I dont understand why people get into this sport and still not take care of themselves. I'm sure a ton of people drink and eat whatever they want while cycling/weight training but to me it just done make since. Either be in it and committed 100% or dont do it at all.


----------



## Vibrant (Jan 23, 2012)

when on oral steroids, try not to drink at all.


----------



## Dath (Jan 23, 2012)

vibrant said:


> when on oral steroids, try not to drink at all.



^^^ x2


----------



## Glycomann (Jan 23, 2012)

I get a little water retention when I drink on cycle. Not a good idea to drink on cycle.


----------



## ANIMALHAUS (Jan 23, 2012)

This fucking reject is back?  That's it!!!!!!!!!  I'm deleting my account.


----------



## boss (Jan 23, 2012)

You actually should drink as much as you can every day! Its good for you don't listen to these guys bucky! Drink more and hit some concaine up too! A true staple to every cycle


----------



## Dath (Jan 23, 2012)

boss said:


> You actually should drink as much as you can every day! Its good for you don't listen to these guys bucky! Drink more and hit some concaine up too!
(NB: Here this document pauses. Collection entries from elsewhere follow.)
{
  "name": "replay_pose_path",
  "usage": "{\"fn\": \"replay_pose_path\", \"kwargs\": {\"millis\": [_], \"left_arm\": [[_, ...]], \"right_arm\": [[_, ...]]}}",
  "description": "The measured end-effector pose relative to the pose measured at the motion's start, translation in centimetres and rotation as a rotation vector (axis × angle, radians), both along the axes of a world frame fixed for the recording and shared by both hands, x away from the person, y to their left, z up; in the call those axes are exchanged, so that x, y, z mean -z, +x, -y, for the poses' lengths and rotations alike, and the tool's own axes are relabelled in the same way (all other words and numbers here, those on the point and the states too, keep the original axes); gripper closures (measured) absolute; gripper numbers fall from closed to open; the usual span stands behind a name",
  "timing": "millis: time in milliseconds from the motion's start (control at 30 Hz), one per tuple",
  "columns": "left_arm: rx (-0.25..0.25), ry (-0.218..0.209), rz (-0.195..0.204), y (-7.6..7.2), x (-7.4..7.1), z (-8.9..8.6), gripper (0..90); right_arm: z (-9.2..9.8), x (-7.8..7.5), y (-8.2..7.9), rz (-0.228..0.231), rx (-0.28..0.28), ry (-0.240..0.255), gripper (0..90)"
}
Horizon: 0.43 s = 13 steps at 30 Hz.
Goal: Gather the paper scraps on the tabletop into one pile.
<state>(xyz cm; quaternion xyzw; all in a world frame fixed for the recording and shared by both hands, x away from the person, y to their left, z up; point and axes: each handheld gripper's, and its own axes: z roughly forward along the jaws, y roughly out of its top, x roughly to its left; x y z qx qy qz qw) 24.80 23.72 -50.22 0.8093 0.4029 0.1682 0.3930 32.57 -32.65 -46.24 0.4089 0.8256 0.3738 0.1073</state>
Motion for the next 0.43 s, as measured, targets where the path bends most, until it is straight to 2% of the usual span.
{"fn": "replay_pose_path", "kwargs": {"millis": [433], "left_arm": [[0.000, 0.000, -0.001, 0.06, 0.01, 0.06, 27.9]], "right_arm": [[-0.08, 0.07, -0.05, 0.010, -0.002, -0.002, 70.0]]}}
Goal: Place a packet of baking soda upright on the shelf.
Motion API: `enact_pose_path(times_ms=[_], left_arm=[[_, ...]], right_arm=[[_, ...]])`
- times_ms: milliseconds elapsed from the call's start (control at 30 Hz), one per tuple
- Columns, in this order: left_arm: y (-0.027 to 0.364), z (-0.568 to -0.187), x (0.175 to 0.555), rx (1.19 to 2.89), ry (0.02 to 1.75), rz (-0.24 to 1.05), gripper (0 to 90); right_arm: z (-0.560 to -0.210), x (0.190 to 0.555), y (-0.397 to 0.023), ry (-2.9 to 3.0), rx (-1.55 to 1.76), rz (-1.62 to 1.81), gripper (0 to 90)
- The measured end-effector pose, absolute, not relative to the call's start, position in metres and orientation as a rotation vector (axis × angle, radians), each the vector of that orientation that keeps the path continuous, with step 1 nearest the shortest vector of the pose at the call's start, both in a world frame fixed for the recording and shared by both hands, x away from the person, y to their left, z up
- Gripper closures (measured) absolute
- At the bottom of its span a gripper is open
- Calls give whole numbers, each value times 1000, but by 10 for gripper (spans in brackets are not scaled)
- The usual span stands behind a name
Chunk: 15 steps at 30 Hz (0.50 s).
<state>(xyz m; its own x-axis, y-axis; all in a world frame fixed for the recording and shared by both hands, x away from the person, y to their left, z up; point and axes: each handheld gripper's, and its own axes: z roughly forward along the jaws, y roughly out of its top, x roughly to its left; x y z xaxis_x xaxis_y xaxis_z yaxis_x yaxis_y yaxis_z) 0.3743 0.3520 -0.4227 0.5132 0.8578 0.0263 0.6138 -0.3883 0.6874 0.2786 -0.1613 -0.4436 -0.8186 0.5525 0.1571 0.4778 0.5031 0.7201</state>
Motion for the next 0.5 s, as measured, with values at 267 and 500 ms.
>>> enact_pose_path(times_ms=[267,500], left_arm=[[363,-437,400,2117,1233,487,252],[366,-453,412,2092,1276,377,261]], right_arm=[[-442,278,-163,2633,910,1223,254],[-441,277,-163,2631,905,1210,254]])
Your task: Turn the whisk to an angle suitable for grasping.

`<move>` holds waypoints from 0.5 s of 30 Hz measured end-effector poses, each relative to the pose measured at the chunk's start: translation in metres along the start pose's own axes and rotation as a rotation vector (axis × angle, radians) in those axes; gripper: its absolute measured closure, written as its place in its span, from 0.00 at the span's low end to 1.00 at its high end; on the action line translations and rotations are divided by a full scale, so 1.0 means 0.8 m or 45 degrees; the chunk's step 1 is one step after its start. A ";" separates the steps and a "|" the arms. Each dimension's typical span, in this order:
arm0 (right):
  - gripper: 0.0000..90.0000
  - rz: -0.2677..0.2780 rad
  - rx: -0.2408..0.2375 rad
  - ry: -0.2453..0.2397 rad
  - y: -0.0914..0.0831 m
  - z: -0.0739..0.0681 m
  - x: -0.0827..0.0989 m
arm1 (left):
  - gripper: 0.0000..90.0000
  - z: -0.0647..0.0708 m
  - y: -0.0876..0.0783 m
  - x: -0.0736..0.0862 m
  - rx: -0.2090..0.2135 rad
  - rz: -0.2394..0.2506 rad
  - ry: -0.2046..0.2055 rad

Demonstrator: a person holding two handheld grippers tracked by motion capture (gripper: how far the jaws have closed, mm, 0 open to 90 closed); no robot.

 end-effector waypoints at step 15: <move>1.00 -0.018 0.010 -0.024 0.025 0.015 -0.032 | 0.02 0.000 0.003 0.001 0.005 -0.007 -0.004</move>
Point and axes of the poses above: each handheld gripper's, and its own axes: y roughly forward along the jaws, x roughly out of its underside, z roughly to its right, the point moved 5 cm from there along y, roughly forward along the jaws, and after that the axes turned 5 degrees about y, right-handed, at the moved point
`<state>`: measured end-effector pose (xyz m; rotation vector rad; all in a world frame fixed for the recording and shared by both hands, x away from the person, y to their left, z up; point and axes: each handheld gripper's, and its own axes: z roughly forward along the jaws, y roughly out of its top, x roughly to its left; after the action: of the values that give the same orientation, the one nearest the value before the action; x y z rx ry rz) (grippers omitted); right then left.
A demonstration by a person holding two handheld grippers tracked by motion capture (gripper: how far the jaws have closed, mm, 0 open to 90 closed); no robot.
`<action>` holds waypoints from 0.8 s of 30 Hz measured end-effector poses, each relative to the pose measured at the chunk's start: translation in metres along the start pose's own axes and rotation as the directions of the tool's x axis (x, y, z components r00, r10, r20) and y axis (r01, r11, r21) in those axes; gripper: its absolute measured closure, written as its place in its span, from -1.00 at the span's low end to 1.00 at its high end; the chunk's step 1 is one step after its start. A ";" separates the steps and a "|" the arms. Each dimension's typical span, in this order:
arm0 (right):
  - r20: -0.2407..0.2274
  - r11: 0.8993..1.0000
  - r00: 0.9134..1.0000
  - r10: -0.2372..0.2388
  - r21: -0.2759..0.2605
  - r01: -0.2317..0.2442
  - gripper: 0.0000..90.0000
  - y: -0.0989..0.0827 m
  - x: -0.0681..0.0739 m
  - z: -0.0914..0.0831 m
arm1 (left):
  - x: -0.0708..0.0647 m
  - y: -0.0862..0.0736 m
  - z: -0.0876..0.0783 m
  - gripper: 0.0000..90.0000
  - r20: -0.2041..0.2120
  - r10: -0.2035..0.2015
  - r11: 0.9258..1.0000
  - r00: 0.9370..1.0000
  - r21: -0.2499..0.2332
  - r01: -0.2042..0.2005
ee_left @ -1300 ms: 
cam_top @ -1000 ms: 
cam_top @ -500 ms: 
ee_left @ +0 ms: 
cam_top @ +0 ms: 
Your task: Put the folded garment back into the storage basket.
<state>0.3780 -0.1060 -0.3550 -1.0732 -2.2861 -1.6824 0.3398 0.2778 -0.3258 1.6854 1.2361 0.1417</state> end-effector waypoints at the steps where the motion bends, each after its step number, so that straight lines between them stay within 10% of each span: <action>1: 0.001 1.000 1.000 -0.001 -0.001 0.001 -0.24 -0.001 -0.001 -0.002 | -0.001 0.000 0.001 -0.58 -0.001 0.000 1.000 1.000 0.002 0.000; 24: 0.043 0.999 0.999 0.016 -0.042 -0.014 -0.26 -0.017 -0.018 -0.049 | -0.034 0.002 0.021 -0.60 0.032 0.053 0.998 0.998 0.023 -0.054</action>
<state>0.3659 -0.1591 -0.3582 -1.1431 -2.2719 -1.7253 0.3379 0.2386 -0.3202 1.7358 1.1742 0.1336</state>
A true staple to every cycle


^^^^
Lol I heard meth was a great Pre w/o supplement also


----------



## bdeljoose (Jan 23, 2012)

I heard if you stand on your head then put a funnel in your ass and pour beer into the funnel it's not hard on your liver.


----------



## pittymick (Jan 23, 2012)

boss said:


> You actually should drink as much as you can every day! Its good for you don't listen to these guys bucky! Drink more and hit some concaine up too! A true staple to every cycle


yep this coke increases your strength. followed with a carton of your favourite beer post workout


----------



## njc (Jan 23, 2012)

I love drinking as much as possible on cycle.  The alcohol acts as a diuretic and keeps me looking fairly lean while bulking.  Winstrol helps with this too.  Typically, Ill run Dbol and Anadrol together for a good bulk alongside with oral winstrol and around 8 or 9 drinks per day.  Its a great bulking/lean gains cycle.


----------



## boyd.357 (Jan 23, 2012)

^^ Wow thats the same cycle im running right now!!!  Drinks split up in two doses 5am 5pm to keep blood levels stable...


----------



## boyd.357 (Jan 23, 2012)

Anybody know what the half life is on a can of budwieser?


----------



## spartan1 (Jan 23, 2012)

bdeljoose said:


> I heard if you stand on your head then put a funnel in your ass and pour beer into the funnel it's not hard on your liver.



LOL................


----------



## MuscleGauge1 (Jan 23, 2012)

*Took the words*



james-27 said:


> I dont understand why people get into this sport and still not take care of themselves. I'm sure a ton of people drink and eat whatever they want while cycling/weight training but to me it just done make since. Either be in it and committed 100% or dont do it at all.


Took the words out of my mouth...Either commit or don't do it!


----------



## Ceptor (Jan 23, 2012)

I drink on oral cycles, but I'm Irish. What's your excuse?


----------



## boss (Jan 23, 2012)

Thhese are all great options. Bucky is lucky to have us. I hope he is taking notes.


----------



## BUCKY (Jan 25, 2012)

great. looks like my Flying Dog Raging Bitch Pale Ale beer will be sitting in my fridge for over 3 months. Oh well. I've got 4 bottles left. My oral steroid is Anavar. I also use magic mushrooms from time to time, should I avoid this as well while on cycle? 



Vibrant said:


> when on oral steroids, try not to drink at all.


----------



## njc (Jan 25, 2012)

lmao


----------



## KUVinny (Jan 25, 2012)

BUCKY said:


> great. looks like my Flying Dog Raging Bitch Pale Ale beer will be sitting in my fridge for over 3 months. Oh well. I've got 4 bottles left. My oral steroid is Anavar. I also use magic mushrooms from time to time, should I avoid this as well while on cycle?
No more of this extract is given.